AMY WINTER: Interesting sense of humor.
LUCHITA HURTADO: It's something-- It's a terrible game that's played. And it's a game inspired by this goddess with the rattlesnake skirt. There's something very sinister in that Valley. And it may be that I lost my child there, but somehow I knew there was something there that was very--
AMY WINTER: Heavy.
LUCHITA HURTADO: --heavy.
AMY WINTER: Yes. Well, Paalen talked about the telluric forces.
LUCHITA HURTADO: Well, it was there. So I told Paalen. I said, you know, all this this is-- This is very, very heavy stuff. Well, he told me when he first arrived there had been people who-- There was a big wall around Villa Obregon, and a big gate.
(Tape recorder turned off and on)
AMY WINTER: Well, thinking about Mexico and the place.
LUCHITA HURTADO: Oh, yes. What the atmosphere was.
AMY WINTER: Do you think that Frida's character came out of that cultural character?
LUCHITA HURTADO: Yes. I think so. I think it was all-- Besides having that personal experience, you know, with her health and her pain and her life. And it couldn't have been easy to live with Diego. You know, he was--
AMY WINTER: Difficult.
LUCHITA HURTADO: He was a difficult man.
AMY WINTER: So you and-- Did you ever see Benjamin Peret and Remedios [Varos]?
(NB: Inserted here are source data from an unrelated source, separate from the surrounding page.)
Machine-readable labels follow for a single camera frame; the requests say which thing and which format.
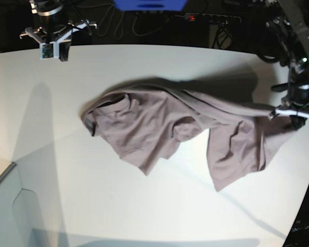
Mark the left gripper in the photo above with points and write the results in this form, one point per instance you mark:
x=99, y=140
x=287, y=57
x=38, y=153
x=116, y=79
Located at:
x=295, y=104

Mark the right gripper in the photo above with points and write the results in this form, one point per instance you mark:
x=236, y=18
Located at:
x=60, y=33

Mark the mauve t-shirt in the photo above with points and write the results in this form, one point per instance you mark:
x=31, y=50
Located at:
x=148, y=122

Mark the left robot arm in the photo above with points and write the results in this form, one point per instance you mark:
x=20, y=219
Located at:
x=286, y=21

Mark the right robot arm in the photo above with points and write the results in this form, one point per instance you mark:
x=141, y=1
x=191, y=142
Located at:
x=56, y=10

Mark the blue plastic bin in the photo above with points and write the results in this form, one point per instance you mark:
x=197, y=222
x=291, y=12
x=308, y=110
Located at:
x=150, y=5

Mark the black power strip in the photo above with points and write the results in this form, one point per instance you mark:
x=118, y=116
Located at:
x=213, y=18

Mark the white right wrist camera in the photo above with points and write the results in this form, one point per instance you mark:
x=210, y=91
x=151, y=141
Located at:
x=49, y=50

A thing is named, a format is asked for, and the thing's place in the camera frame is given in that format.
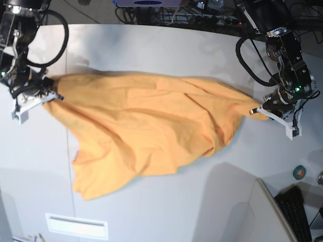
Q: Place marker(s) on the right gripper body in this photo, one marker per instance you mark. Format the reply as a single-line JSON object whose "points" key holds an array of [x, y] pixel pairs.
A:
{"points": [[24, 85]]}

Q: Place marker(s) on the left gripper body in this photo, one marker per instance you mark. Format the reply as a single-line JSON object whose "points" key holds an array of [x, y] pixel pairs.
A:
{"points": [[280, 103]]}

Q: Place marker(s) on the yellow t-shirt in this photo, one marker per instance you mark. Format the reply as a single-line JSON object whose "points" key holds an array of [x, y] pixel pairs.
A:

LUCHITA HURTADO: Oh yes. Remedios and Leonora Carrington and-- What was his name? He was supposedly one of the offspring of one of the British Kings. Edward James.
AMY WINTER: Oh, really. Oh, the bastard, that's right.
LUCHITA HURTADO: Edward James was hilarious.
AMY WINTER: Prince Edward.
LUCHITA HURTADO: Yes. He was such fun to be with. He had the most extraordinary stories to tell. And he was a very good friend of Leonora Carrington's and Cheekie's [sp?]. Leonora was married to a photographer, Cheekie [sp?], and they had two children. I remember, Leonora made a house for the children, which she painted, the house of the sun and the moon. I'll never forget it. That was one really beautiful object. And Leonora was a fascinating woman. I haven't seen her in these last years. I'd love to see her again, but somehow--
AMY WINTER: She's moved back to Mexico.
LUCHITA HURTADO: No. She has a son who is now a doctor in Chicago. I hear about her through a mutual friend in New York.
AMY WINTER: Well, when I was down there, Marianna Perez-Amor, Ines Amor's daughter, said that Leonora's just moved back to Mexico.
LUCHITA HURTADO: She has?
AMY WINTER: She's in retirement, yes. She likes living in Mexico.
LUCHITA HURTADO: She's living-- She wants to be in Mexico?
AMY WINTER: Yes.
LUCHITA HURTADO: Amazing. Because her children don't live in Mexico anymore, do they?
AMY WINTER: No.
LUCHITA HURTADO: I think they live here in the States.
AMY WINTER: I guess she feels like it's a nicer place to retire and the flip side maybe of--
LUCHITA HURTADO: Is she in Mexico City?
AMY WINTER: Yes. The other part of Mexico is the gracious Spanish colonial society. I think you know that there are elements of that culture, which make Mexico a different kind of place to grow old--more gracefully.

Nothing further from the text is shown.